Tuesday, March 31, 2026

Caught in a Fog

This may contain: a teddy bear laying on the floor next to a bottle of wine and a glass 

3/30/2026

"Once upon a time...."

  

Have you ever been caught up in a daze of confusion, like your head is spinning out of control and you're wandering through a thick forest trail with tree limbs smacking you in the face, landing you on your seat, and there doesn't seem to be a way out of this wooded maze? Well, that's me! I've been in a dense fog going into the fourth week, and all this, I am convinced, has happened because of my thorny experience. So round and round I go, accomplishing very little. I even find my self itching again, but it must be an internal reaction, as I do not see an angry rash as before. I feel as if I'm in the Twilight Zone. Since I haven't been able to accomplish very much, I spend much time thinking. That can be good or bad. This being Holy Week, plus I'm binging The Chosen and trying to exercise while watching Out of Africa, so I feel like an emotional basket case on top of every other feeling.
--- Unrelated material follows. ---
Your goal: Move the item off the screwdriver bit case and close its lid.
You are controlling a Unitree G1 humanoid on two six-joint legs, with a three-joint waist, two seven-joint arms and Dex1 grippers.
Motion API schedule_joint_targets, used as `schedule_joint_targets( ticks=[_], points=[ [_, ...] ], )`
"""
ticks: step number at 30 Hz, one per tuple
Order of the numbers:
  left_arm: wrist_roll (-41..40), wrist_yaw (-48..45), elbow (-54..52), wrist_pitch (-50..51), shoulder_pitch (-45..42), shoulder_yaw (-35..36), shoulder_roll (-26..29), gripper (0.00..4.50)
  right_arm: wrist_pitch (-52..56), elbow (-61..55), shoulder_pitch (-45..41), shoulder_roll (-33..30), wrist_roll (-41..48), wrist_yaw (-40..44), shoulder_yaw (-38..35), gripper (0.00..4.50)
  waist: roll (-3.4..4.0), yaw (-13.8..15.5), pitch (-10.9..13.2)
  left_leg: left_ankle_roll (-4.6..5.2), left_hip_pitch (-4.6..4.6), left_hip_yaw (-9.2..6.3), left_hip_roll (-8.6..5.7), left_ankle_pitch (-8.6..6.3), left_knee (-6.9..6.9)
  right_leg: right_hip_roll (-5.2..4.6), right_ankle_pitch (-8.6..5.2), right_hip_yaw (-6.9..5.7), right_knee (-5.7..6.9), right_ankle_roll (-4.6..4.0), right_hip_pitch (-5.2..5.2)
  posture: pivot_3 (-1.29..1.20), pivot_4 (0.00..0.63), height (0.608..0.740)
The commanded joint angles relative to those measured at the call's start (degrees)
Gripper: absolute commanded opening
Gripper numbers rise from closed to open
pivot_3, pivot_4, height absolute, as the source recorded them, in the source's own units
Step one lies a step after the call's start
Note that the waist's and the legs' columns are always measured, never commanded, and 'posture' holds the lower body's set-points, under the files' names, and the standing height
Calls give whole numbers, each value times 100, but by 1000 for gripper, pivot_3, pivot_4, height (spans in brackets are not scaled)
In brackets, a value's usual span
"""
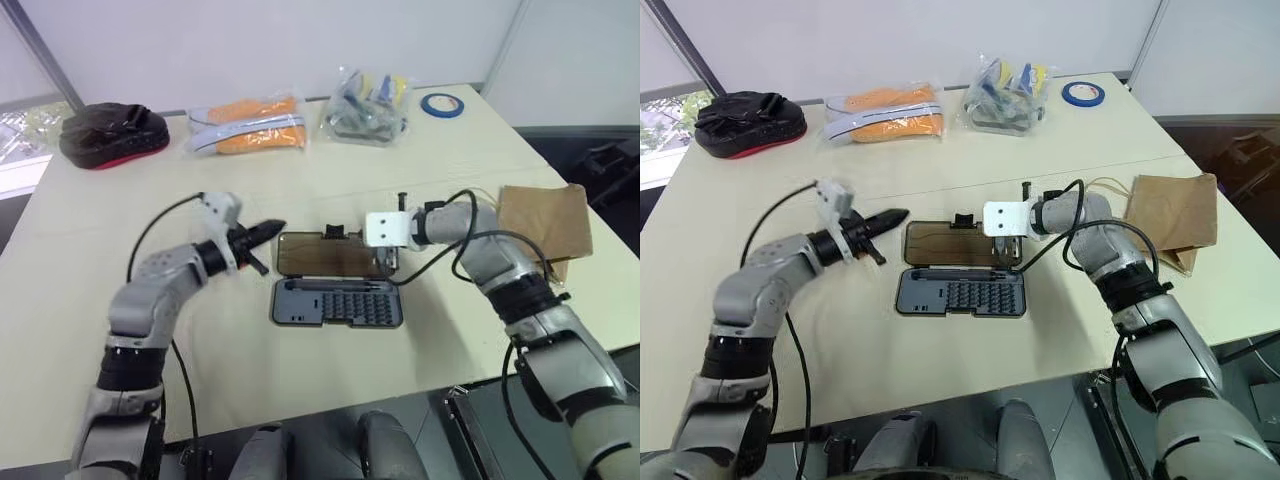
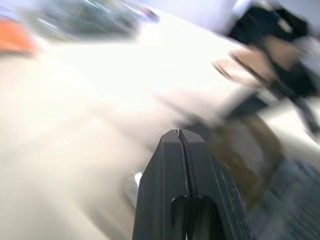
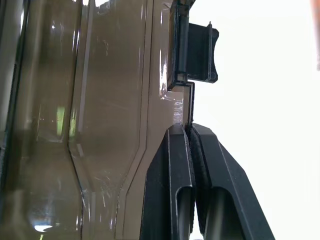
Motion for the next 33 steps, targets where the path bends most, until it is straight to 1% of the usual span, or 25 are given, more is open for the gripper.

And NO! this is not age-related.  I have a friend who attributes every mood swing or change in temperature with getting older.

It's already past midnight by a few minutes, but I'm determined to finish something today! Actually, I have been attempting to clean the bathtub and clean up the bathroom all day, so I pushed on, and I did accomplish the task. It was with a great deal of trepidation, as every time I leaned over the tub, I had to steady myself from falling headlong into the tub. For some reason, this is part of the reaction I have been having to taking medications in a chemical free system. I remember one time, when I was in a great deal of pain, and I couldn't relax my legs, so I would dance around the house, listening the worship music or movie soundtracks. My husband, feeling helpless and wanting to help, gave me muscle relaxers hoping to calm the spasms in my body, and I reacted to them so fiercely that he had to haul me to the emergency room. I literally was having some sort of hallucinations, as I vaguely remember lying on the table in the emergency room with my legs straight up in the air, kicking them and laughing. Besides that, in his haste to get me to the ER, he allowed me to dress myself, and let's just say that underclothes were on the wrong side of the body. When I calmed down, and the medicine was out of my body, I heard about it. It's a wonder I've ever had the nerve to show my face in public again! Hopefully, and eventually, these steroids will be cleared from my system, and I'll be able to repair the damage. I'd hate to go another four weeks in this condition. 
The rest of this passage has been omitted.